(188bu) Self-Interactions of a Virus Glycan Shield

Viruses are able to infect cells because they possess a cell-surface component which enables them to bind on host cells,
escape the surveillance of the immune system, and survive harsh environments. These physical properties on virus
surface come from a coat or shield of carbohydrates present on it. These carbohydrates are attached to proteins
embedded within the virus envelope or membrane. Current research in this field focuses on the chemical recognition of the
sugars or proteins on the virus coat by receptors on host cells.Our goal is to interrogate the physical interactions of the
virus coat in order to research broad-spectrum strategies that will disrupt the protection afforded by carbohydrate shield.

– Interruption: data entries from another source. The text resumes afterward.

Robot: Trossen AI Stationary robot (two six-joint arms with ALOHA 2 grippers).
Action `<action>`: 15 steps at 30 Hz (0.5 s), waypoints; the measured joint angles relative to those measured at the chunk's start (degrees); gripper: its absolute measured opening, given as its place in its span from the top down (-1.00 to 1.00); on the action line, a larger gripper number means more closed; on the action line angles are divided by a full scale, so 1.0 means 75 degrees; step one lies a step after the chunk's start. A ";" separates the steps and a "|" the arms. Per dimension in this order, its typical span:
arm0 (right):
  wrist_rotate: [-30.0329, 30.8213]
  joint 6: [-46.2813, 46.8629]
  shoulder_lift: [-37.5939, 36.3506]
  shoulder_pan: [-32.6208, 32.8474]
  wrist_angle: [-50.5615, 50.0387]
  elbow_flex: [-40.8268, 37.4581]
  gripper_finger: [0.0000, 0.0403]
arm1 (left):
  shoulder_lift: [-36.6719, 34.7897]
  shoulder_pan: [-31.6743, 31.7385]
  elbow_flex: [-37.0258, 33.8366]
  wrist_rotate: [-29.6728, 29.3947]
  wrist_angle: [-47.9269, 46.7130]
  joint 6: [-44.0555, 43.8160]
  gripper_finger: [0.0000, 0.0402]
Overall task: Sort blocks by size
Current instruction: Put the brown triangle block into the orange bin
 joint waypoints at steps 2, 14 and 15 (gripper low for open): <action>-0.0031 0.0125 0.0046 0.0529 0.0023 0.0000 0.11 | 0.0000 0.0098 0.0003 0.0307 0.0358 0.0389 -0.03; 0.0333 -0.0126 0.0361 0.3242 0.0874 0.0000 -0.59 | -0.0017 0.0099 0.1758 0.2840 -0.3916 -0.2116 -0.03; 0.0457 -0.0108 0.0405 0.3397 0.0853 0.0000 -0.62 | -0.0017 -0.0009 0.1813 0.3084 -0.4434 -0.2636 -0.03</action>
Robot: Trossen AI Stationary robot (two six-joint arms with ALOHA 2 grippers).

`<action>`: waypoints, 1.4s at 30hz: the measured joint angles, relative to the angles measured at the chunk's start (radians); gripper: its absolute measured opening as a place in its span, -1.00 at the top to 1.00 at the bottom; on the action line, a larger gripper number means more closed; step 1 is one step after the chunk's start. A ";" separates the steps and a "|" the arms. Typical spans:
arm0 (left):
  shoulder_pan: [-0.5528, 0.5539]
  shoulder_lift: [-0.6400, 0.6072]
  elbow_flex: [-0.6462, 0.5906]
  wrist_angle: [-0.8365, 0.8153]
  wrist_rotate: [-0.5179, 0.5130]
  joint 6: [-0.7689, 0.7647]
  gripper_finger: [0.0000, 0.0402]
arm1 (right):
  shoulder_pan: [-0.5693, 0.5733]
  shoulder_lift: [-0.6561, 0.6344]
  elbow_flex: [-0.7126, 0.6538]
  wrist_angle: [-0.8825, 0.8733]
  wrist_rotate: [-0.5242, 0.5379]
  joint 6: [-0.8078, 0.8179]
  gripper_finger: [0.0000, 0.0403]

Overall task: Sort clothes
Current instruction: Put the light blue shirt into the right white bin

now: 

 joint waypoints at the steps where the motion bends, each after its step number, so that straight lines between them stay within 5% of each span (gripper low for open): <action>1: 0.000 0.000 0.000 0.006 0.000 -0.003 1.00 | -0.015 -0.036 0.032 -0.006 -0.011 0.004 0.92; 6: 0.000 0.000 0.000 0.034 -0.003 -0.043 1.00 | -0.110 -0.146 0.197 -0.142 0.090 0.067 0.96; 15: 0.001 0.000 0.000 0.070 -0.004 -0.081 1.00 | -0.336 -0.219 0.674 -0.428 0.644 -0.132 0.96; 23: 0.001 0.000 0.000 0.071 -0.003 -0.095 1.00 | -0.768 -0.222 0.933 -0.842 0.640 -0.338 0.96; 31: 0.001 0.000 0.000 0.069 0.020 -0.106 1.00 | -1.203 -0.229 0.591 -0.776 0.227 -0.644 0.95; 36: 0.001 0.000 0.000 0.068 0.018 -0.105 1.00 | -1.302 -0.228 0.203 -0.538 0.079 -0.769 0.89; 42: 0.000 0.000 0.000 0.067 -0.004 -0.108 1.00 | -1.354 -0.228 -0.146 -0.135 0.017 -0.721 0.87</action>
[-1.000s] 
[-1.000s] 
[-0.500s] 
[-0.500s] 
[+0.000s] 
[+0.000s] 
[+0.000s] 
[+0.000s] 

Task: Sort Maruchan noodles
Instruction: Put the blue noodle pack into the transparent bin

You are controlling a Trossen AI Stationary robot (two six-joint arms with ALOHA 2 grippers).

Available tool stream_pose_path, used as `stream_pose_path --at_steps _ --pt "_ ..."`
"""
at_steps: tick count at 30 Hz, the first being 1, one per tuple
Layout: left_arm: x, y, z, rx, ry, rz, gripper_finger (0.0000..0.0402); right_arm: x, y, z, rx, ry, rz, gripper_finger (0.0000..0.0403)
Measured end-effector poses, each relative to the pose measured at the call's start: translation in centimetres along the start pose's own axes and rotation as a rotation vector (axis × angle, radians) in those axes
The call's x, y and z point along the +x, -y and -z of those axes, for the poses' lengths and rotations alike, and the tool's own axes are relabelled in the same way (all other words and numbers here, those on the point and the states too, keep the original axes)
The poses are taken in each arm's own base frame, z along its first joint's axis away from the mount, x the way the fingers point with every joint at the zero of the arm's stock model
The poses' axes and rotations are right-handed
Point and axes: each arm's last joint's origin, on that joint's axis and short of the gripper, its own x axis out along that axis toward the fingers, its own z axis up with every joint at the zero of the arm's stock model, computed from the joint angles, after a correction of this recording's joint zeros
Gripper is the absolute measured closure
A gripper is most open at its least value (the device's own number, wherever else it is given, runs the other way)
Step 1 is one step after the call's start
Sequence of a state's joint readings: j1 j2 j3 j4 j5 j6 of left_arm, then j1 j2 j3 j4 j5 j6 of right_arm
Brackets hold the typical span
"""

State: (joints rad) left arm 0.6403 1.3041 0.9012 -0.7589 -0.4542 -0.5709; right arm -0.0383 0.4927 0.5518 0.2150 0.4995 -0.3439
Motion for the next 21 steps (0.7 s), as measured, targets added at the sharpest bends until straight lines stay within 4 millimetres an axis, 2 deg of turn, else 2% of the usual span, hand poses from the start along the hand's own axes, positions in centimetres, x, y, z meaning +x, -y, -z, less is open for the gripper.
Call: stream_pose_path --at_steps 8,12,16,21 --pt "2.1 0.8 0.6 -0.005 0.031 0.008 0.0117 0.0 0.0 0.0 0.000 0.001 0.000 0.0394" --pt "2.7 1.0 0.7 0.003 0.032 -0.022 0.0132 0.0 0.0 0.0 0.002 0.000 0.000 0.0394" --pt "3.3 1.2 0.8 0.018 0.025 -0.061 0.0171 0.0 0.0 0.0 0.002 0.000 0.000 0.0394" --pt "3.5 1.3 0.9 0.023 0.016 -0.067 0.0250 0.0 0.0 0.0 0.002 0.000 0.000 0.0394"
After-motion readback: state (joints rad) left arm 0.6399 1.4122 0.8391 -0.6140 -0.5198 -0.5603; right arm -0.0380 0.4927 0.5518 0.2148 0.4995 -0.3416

The specific aim of the presented research is to test the propensity of sugar residues constituting the virus glycan shield to
self-interact. The pseudovirus HIV pol- env- / VSV-G has a glycan shield that composed of mannose, galactose, sialic acid,
and glucosamine residues.

We synthesized gold nanoparticles coated with these sugars and tested the interaction with the pseudovirus. UV-VIS
spectrophotometer results show that the plasmon resonance peak of the sugar-coated nanoparticles shifted in the
presence of several of these sugars, but not in the presence of the control citrate-coated nanoparticles. The shift in colors
is consistent with the coating on the nanoparticles being modified, possibly by binding to viruses. The UV studies were
complemented by Dynamic Light Scattering studies which show a larger aggregate virus+nanoparticle species developing
when there is a plasmon shift. AFM imaging was performed to deconstruct the structure of the aggregates. Preliminary
results indicate that the sialic acid and mannobiose residues on the surface of a virus have a greater propensity for
self-interactions, and may play a role in host-virus interaction since host cells are also abundant in these residues.